*** Opening of Input data ***
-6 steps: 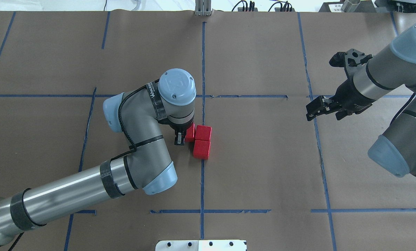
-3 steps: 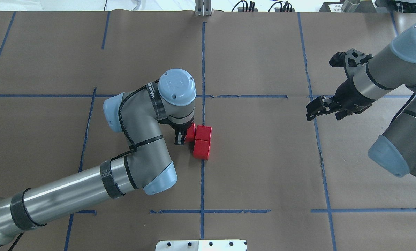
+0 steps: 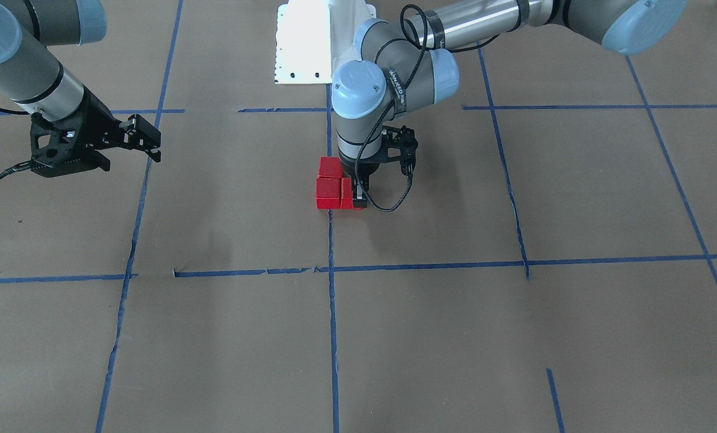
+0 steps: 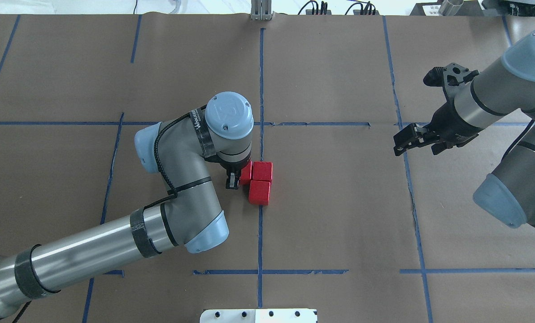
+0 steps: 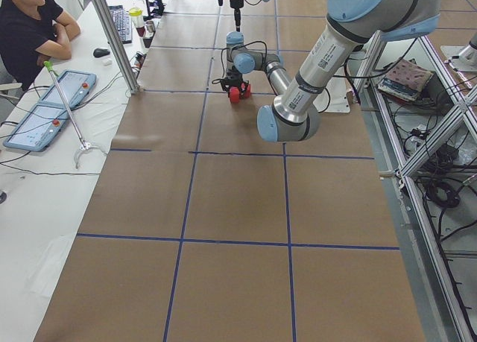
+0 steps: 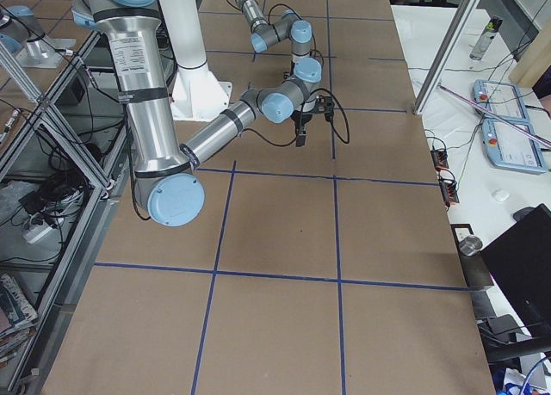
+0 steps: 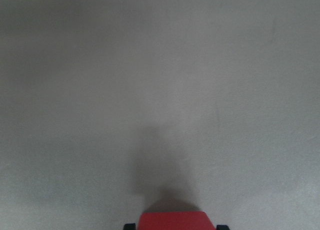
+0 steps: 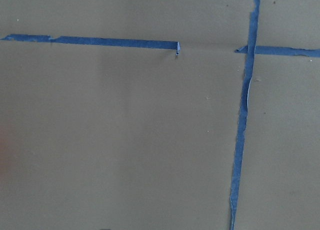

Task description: Form red blocks into L shape at center

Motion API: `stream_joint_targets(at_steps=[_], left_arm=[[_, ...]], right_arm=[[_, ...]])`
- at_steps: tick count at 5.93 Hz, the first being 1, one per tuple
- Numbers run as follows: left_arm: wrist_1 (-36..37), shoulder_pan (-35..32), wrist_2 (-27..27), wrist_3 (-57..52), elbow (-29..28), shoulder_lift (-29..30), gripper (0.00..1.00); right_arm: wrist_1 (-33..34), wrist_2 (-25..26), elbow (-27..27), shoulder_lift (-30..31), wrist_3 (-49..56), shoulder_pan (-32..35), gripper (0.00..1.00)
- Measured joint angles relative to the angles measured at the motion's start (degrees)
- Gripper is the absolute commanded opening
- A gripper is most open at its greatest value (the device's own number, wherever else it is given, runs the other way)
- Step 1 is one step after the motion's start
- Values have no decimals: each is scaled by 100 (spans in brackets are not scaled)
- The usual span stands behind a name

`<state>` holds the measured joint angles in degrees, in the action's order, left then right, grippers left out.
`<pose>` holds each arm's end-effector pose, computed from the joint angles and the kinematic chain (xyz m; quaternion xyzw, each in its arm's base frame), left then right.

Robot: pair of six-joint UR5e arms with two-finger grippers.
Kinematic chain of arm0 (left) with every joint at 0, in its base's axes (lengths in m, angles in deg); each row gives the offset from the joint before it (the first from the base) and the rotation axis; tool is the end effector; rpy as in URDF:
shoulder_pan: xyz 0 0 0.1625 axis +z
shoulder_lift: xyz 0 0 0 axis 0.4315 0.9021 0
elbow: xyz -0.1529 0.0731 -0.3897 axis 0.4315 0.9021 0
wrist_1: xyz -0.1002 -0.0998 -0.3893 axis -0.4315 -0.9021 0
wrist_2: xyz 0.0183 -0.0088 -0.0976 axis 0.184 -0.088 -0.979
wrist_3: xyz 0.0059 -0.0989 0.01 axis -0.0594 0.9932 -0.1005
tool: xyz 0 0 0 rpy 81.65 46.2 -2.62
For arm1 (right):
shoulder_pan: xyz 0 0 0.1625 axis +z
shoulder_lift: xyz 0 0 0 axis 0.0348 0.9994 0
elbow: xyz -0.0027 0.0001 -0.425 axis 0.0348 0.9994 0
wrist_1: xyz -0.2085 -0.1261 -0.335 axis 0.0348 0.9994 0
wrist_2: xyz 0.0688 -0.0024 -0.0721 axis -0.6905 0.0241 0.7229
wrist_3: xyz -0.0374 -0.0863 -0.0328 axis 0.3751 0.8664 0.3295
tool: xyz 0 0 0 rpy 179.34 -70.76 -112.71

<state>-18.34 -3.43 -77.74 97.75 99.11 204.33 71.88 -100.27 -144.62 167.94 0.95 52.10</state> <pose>0.6068 -0.4550 0.2025 -0.2374 0.2791 -0.6417 0.6738 -0.2871 -0.4540 0.3506 0.0036 -0.4414 -0.0400 0.8964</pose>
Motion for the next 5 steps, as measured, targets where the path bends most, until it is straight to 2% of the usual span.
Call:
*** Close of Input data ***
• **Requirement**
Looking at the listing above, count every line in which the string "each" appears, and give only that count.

• **Written answer**
3